+++ Records +++
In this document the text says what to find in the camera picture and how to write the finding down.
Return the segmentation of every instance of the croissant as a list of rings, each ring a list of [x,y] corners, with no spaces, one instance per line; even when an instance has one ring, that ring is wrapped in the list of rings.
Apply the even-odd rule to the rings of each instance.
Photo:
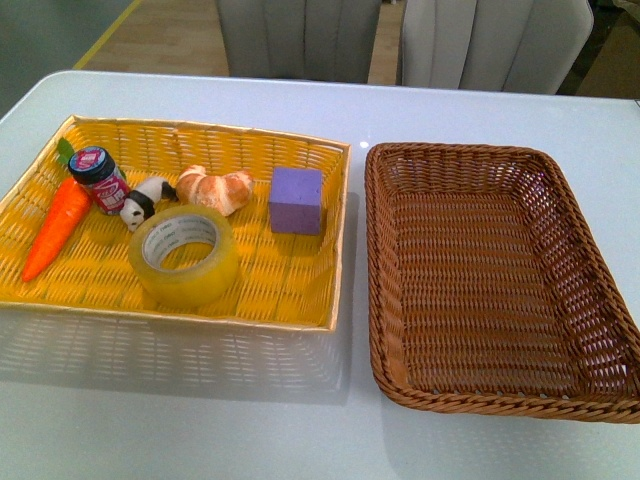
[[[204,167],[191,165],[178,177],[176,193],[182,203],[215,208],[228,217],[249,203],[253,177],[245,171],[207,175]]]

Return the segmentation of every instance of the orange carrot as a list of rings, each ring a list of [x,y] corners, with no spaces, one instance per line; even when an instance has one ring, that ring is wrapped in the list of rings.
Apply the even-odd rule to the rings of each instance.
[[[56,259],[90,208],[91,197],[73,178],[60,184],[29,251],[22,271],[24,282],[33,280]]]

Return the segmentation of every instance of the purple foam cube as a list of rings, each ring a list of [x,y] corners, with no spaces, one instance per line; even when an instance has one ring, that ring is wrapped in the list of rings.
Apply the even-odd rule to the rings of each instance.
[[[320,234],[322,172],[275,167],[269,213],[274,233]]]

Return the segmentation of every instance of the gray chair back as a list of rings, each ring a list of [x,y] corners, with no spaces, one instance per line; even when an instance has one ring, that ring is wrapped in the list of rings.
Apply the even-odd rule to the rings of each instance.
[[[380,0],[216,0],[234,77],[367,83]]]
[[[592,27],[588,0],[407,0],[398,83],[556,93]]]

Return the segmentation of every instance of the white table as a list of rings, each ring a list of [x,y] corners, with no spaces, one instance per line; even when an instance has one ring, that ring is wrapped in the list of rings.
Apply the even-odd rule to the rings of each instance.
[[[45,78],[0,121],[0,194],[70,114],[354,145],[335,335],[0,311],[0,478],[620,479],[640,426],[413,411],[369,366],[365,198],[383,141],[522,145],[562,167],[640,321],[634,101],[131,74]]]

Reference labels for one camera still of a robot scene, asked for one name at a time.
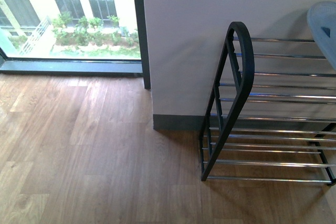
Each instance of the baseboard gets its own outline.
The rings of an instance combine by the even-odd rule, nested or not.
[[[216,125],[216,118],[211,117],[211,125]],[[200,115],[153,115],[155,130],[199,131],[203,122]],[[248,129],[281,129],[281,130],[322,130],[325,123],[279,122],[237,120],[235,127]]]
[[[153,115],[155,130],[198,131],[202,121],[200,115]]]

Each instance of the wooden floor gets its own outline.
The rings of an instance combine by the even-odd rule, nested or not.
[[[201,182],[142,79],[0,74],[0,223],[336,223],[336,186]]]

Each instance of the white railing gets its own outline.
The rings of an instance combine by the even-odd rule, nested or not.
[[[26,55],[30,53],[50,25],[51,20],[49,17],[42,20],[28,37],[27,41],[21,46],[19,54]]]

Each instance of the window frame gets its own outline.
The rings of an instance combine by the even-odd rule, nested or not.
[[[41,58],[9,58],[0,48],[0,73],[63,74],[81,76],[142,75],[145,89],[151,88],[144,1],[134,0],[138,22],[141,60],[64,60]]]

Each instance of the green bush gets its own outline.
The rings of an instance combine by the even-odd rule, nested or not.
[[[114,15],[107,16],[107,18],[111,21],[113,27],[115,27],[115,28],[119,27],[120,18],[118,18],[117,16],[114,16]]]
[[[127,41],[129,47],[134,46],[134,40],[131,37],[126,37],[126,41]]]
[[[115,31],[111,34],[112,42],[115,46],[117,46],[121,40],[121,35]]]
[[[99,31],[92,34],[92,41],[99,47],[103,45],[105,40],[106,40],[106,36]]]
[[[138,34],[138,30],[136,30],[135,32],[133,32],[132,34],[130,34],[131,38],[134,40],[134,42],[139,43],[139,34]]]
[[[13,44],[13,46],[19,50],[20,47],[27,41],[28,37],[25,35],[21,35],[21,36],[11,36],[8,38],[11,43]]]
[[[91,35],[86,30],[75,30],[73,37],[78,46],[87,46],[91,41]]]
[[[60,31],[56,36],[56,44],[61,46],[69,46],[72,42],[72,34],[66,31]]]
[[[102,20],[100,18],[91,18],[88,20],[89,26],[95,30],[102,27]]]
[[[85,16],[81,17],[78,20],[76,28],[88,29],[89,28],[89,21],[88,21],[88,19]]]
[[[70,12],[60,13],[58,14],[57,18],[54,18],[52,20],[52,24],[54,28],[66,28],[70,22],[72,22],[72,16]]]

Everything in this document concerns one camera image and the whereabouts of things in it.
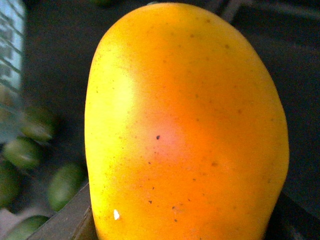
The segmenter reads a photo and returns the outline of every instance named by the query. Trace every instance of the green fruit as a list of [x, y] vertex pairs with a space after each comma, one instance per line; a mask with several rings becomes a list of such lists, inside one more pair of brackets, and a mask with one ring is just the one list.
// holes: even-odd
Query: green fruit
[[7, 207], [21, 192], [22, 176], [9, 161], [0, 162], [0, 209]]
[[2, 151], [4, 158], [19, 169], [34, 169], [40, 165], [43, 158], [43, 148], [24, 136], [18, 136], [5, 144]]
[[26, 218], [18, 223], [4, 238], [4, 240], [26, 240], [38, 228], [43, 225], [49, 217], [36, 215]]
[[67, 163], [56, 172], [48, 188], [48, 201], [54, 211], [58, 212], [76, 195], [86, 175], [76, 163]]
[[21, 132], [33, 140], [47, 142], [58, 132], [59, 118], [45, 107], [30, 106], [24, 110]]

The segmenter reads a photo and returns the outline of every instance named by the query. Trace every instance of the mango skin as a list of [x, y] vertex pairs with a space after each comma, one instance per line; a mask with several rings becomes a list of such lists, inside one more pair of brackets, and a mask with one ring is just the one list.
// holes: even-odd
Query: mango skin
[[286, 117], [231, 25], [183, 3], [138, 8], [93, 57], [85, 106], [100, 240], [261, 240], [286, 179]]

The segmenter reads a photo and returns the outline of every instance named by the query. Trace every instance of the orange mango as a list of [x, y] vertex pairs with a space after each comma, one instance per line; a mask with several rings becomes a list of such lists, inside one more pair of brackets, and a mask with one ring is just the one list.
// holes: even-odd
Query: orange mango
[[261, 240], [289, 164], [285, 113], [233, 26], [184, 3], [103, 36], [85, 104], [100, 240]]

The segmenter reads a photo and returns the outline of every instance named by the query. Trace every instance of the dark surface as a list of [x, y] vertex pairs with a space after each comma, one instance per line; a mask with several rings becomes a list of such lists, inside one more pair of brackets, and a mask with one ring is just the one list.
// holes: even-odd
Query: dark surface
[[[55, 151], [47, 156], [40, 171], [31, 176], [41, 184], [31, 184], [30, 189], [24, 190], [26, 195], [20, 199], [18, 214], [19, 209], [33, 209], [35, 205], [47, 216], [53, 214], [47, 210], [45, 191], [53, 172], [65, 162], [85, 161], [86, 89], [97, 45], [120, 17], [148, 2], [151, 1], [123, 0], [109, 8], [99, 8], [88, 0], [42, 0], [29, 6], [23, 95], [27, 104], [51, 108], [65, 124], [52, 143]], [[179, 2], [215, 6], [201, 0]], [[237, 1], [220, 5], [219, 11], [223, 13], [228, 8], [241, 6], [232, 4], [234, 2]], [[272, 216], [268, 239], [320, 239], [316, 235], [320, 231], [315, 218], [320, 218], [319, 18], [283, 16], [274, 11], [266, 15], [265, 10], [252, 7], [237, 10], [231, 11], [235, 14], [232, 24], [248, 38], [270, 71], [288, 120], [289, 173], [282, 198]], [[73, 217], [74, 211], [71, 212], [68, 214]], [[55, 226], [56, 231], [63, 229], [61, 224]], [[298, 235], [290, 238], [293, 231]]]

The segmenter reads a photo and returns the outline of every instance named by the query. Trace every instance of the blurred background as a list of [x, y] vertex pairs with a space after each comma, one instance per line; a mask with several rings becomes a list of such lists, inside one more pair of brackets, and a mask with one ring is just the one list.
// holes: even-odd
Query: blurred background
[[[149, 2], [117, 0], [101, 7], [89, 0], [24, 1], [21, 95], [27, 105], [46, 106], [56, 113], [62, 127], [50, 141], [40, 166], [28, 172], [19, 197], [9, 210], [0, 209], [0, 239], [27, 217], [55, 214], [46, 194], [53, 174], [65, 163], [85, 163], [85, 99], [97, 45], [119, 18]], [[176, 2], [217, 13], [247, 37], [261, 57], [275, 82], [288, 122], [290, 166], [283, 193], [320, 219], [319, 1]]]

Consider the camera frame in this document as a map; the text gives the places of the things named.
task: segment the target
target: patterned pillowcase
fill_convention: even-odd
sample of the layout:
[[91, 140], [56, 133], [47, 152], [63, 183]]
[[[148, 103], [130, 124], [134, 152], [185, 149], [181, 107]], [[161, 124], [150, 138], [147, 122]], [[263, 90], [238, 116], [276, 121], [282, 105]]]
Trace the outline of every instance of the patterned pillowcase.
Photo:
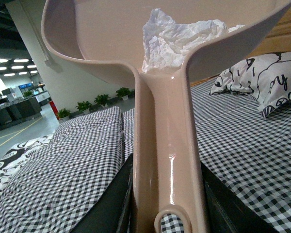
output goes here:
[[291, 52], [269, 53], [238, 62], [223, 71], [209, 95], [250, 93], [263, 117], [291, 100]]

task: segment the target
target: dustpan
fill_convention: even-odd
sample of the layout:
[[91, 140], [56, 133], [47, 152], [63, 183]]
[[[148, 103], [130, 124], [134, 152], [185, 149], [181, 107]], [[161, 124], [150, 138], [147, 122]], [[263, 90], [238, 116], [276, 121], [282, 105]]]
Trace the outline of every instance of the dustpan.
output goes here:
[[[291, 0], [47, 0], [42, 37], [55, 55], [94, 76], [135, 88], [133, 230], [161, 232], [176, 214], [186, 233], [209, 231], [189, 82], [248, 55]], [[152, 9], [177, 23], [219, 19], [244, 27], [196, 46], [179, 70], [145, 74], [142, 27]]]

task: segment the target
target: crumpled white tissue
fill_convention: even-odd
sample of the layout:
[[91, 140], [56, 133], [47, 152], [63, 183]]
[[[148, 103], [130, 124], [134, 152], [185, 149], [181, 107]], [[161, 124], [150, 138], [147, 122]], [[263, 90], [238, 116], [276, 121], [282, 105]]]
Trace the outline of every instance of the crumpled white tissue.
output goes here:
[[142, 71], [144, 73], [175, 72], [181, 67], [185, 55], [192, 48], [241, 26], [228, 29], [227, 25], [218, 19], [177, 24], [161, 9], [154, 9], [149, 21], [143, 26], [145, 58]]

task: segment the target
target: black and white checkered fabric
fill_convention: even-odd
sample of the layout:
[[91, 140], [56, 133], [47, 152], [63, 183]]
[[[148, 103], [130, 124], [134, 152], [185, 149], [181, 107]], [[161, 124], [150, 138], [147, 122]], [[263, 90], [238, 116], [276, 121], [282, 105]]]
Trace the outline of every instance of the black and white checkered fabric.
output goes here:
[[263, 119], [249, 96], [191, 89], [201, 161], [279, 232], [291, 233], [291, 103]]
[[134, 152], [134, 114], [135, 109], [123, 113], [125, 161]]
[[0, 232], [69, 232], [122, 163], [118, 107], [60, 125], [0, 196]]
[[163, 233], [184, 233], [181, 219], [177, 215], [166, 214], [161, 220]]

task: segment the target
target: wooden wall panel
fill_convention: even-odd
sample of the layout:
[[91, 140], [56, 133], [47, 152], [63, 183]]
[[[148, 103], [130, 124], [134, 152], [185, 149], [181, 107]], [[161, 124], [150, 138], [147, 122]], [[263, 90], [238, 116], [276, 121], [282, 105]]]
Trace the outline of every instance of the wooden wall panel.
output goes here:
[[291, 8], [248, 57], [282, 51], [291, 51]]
+++
+++ Records +++
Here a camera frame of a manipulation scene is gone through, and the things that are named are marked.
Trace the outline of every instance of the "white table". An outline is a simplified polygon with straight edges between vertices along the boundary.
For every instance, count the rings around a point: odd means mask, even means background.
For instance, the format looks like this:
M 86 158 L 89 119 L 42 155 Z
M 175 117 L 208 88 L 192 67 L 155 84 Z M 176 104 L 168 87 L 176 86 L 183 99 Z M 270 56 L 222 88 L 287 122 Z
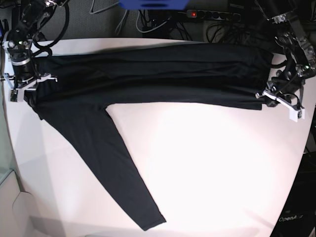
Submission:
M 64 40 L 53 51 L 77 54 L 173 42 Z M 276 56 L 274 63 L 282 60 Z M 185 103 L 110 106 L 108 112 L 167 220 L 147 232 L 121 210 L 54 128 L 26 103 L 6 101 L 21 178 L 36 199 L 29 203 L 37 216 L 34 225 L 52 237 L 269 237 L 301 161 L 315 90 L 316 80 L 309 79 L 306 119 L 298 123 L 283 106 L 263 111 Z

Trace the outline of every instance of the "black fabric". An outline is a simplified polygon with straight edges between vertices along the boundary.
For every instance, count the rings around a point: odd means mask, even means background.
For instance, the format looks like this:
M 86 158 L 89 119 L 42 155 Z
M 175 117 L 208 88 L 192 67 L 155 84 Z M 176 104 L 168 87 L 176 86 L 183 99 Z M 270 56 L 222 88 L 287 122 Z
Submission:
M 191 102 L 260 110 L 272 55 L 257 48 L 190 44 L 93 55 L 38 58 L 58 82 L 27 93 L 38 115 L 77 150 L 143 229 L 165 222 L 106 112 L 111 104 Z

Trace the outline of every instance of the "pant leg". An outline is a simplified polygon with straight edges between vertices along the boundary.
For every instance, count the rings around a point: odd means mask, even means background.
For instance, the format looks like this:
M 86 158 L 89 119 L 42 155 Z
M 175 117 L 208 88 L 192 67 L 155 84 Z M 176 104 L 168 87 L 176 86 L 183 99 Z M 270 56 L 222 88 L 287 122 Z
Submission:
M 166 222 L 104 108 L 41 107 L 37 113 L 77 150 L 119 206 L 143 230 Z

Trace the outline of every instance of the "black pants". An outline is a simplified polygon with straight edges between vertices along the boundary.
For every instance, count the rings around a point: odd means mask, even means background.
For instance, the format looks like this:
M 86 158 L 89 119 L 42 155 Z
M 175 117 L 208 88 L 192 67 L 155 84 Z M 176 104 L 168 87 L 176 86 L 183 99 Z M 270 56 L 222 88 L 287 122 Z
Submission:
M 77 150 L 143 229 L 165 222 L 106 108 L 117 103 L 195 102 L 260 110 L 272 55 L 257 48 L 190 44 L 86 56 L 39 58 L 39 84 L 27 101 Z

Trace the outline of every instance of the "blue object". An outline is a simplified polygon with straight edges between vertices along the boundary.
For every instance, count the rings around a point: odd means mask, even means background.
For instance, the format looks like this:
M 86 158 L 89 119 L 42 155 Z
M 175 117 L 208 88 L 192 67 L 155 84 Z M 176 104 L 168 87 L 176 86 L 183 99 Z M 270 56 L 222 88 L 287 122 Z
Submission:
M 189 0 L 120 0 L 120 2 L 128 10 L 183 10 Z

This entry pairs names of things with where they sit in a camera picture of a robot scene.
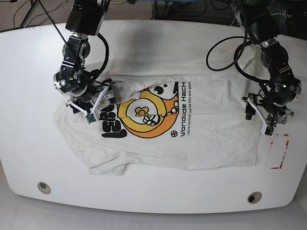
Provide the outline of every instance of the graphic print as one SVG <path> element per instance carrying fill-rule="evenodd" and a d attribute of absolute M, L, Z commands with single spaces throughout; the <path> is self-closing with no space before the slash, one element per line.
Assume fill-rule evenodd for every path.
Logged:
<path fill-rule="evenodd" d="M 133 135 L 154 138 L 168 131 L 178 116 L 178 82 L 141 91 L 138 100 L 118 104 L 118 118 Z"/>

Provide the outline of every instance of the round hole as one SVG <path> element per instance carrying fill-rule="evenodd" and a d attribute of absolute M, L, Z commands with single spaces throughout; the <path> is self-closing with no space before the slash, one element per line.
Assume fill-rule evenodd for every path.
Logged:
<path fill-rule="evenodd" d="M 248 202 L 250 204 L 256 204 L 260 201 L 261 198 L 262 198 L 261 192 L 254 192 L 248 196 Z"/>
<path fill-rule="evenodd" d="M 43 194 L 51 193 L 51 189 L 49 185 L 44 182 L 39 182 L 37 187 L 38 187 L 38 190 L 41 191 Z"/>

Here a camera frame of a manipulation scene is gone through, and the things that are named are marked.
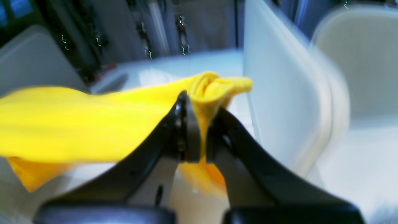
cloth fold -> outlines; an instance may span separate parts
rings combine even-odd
+++
+++ Records +++
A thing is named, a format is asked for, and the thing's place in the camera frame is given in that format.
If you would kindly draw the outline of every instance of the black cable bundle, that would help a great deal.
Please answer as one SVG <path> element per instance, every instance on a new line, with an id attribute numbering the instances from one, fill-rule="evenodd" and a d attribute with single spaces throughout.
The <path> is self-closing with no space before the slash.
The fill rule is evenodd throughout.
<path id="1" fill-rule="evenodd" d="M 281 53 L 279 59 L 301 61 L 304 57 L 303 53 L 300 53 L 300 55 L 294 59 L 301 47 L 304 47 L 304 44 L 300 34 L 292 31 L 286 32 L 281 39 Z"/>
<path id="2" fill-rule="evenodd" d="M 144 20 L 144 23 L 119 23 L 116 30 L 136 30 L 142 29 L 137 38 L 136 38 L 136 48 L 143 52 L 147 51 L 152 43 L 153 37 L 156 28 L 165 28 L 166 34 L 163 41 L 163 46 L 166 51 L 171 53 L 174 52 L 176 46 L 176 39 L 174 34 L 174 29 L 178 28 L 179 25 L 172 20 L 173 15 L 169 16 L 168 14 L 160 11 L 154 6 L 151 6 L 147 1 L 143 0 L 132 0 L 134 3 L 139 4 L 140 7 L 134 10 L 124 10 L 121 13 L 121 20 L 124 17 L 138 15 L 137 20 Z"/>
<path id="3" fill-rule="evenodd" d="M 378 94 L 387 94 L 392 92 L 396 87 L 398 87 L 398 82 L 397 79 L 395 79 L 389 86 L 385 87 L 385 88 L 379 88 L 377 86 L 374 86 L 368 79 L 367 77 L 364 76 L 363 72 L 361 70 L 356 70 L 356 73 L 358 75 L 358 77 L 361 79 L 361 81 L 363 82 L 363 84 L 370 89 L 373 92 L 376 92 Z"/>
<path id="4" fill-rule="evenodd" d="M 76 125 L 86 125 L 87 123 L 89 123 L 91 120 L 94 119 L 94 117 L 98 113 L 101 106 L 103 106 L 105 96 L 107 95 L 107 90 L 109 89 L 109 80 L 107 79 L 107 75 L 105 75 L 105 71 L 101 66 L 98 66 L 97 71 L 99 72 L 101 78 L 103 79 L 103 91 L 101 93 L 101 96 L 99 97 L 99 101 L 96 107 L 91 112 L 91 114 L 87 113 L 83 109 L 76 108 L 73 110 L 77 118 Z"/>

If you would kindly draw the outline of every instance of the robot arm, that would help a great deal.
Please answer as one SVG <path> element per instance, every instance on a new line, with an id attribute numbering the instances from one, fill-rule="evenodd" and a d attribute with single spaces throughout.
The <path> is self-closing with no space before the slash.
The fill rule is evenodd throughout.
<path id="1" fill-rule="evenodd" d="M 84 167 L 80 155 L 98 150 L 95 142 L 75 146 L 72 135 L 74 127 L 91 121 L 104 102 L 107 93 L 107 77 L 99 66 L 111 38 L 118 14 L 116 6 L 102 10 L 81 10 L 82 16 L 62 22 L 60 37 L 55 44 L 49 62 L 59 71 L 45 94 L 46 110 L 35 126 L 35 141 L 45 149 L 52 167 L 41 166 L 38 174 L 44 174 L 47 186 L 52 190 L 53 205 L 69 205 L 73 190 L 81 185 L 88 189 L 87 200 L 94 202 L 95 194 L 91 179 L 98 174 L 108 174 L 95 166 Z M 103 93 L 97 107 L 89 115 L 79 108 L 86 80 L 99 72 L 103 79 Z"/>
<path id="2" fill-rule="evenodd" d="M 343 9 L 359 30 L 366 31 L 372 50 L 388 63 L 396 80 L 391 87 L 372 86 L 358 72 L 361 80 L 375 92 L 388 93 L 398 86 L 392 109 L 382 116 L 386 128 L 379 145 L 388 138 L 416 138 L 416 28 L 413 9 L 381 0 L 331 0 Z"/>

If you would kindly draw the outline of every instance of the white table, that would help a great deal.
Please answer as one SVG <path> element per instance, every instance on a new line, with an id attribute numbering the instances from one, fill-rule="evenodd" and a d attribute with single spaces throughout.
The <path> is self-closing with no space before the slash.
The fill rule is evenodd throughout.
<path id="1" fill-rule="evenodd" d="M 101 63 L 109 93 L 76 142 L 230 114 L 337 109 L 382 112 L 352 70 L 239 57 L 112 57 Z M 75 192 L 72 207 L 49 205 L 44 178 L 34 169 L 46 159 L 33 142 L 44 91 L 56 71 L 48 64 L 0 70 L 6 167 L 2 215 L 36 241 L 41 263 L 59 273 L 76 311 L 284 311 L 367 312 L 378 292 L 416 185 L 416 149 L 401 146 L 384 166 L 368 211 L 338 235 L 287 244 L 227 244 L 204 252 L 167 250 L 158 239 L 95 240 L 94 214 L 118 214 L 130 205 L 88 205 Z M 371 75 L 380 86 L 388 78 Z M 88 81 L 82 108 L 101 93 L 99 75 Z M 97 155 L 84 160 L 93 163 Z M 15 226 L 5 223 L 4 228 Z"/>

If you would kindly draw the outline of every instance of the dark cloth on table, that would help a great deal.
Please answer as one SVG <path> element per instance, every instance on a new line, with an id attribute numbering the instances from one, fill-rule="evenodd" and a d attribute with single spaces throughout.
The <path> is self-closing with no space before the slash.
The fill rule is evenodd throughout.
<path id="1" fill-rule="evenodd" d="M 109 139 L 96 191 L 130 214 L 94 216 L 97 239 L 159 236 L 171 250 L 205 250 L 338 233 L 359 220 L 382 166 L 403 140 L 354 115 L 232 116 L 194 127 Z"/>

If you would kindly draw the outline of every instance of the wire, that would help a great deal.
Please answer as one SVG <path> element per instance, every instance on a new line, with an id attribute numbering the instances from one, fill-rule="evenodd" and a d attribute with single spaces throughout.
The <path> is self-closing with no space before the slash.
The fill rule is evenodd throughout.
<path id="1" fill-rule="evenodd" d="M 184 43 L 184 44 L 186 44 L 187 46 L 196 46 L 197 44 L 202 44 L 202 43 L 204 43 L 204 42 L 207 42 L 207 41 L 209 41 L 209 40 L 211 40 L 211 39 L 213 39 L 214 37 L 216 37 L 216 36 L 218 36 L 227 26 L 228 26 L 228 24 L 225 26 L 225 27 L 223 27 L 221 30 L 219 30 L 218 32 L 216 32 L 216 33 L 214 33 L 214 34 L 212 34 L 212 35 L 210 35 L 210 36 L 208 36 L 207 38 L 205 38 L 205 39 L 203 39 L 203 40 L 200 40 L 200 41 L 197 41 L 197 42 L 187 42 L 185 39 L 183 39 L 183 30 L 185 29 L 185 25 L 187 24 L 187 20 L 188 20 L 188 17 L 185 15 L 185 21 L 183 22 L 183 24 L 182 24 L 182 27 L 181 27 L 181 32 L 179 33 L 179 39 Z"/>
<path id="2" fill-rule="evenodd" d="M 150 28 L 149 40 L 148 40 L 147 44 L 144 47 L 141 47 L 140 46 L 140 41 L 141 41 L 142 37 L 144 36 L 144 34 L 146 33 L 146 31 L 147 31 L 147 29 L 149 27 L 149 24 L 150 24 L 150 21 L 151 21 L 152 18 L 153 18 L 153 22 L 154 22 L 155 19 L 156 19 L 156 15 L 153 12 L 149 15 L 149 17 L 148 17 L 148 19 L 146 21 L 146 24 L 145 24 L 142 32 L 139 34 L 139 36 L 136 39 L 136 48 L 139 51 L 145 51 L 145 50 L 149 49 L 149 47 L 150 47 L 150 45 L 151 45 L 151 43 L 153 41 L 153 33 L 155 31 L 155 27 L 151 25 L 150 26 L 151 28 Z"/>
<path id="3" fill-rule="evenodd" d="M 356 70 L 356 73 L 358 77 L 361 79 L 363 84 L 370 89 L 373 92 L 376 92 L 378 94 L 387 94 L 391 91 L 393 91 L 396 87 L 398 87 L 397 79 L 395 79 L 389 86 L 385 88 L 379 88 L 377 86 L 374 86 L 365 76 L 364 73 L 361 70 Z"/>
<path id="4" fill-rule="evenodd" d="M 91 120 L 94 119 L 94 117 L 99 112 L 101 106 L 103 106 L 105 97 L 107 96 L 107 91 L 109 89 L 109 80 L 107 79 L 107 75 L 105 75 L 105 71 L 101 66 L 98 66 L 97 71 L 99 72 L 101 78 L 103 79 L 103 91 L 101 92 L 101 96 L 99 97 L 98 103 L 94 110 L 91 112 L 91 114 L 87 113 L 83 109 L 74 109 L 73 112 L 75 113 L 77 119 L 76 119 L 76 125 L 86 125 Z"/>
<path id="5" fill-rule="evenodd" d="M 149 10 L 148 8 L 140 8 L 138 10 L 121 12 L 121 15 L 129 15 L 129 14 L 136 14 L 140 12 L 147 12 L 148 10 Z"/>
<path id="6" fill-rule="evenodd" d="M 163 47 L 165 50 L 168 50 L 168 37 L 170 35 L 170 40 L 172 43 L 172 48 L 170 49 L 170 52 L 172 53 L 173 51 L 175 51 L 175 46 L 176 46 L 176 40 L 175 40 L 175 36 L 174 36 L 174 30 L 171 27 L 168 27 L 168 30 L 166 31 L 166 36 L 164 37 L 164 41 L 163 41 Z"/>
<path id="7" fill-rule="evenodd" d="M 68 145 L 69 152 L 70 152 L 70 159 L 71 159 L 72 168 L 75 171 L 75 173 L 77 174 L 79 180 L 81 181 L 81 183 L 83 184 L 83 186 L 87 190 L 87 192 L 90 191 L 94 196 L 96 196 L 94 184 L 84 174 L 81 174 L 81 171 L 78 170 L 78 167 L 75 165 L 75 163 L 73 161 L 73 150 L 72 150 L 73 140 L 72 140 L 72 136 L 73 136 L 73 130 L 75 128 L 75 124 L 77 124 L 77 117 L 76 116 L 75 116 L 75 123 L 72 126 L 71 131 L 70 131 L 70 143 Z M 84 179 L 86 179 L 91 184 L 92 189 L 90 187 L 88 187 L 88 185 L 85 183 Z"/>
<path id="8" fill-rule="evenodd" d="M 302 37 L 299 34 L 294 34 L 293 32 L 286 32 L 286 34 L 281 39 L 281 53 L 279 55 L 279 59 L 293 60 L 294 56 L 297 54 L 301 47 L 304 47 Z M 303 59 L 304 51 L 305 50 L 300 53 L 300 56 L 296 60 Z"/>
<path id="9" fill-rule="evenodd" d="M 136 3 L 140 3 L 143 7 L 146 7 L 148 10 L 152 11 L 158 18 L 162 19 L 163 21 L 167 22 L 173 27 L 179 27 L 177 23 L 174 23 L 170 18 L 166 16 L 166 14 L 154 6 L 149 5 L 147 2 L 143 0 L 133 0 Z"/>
+++
Whenever a line in the data holds "dustpan", copy that line.

* The completed task:
target: dustpan
Trace the outline of every instance of the dustpan.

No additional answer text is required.